Nonresidential Spending Inches Lower in July; June Data Upwardly Revised to Eight-year Record

Washington, D.C., Sept. 1– Nonresidential construction spending inched 0.3 percent lower in July largely due to a significant upward revision to June’s spending figure, according to analysis of U.S. Census Bureau data released today by Associated Builders and Contractors (ABC). Nonresidential spending totaled $701.4 billion on a seasonally adjusted annualized basis in July, the second highest month since November of 2008, right behind June, which was revised upward from $682 billion to $703.5 billion. Public nonresidential spending continued to falter, declining 3.2 percent for the month and 6.5 percent for the year.
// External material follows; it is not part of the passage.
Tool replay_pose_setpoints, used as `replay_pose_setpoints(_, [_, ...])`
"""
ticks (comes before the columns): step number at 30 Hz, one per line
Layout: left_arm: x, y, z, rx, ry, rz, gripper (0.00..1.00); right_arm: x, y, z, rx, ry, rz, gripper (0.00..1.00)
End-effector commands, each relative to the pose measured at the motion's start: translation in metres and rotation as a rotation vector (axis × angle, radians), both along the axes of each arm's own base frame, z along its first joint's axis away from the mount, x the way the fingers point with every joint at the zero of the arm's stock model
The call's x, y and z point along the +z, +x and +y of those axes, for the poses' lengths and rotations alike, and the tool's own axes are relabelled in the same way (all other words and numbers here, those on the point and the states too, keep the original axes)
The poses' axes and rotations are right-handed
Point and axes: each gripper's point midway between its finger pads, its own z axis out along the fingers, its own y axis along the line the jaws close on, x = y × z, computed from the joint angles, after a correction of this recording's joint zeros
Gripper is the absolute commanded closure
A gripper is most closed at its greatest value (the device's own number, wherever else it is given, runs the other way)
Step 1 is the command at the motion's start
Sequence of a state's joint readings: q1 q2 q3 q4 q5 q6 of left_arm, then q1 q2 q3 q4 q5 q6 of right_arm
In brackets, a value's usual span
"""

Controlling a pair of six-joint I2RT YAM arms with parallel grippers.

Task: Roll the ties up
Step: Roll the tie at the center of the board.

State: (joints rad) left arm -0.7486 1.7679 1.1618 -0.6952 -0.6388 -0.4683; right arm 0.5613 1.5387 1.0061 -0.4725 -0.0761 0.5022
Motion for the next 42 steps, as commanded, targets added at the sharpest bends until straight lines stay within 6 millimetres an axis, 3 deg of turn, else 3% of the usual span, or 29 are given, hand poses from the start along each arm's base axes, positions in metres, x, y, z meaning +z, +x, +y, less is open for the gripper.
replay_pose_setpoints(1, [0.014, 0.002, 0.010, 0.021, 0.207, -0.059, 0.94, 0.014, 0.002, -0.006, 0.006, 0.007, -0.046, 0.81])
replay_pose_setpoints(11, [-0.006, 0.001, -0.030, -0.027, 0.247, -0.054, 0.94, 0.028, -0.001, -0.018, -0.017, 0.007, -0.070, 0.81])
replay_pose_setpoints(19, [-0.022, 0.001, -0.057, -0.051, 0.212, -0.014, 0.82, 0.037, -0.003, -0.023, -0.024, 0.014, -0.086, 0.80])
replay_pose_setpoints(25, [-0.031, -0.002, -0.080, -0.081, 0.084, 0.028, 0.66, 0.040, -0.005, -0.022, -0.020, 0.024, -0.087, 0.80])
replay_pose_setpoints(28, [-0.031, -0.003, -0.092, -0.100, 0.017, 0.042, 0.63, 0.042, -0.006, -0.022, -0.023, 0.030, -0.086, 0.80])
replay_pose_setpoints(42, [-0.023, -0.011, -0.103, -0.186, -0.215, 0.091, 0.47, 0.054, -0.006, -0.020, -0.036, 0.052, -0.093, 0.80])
“A number of factors have suppressed nonresidential construction spending over roughly the past year,” said ABC Chief Economist Anirban Basu. “First and foremost is the lack of momentum in public spending, as governors and other policymakers wrestle with surging Medicaid expenditures, underfunded pensions and other priorities. This lack of public investment continues despite obvious deficiencies in water, road and other forms of infrastructure. The fact that all but two of the 12 public nonresidential public subsectors declined in July shows that the malaise is widespread.

“The second emerging factor pertains to tightening commercial real estate standards, perhaps induced by growing regulatory pressures,” said Basu. “There is growing concern that key commercial real estate segments are in the process of being overbuilt, particularly in America’s largest cities, which are most likely to attract significant levels of foreign investment. Announcements by Macys and other retailers regarding the closing of stores may serve to further suppress commercial activity. In other words, the momentum in commercial real estate segments would be even greater but for these reasons. While office, lodging and commercial segments remain among the best performers in terms of triggering nonresidential spending growth, these segments may not be quite as strong going forward.

“That said, there are some positive factors at work. The housing sector has begun to meaningfully improve, translating into more government revenue in the form of permitting fees and property tax collections,” said Basu. “The nation also continues to add jobs in substantial numbers, which helps to fuel construction of distribution centers and in other key growth segments. Interest rates remain low, and banks need to expand lending activity in order to grow earnings. These factors were certainly at work in June when construction spending reached a historically high level.”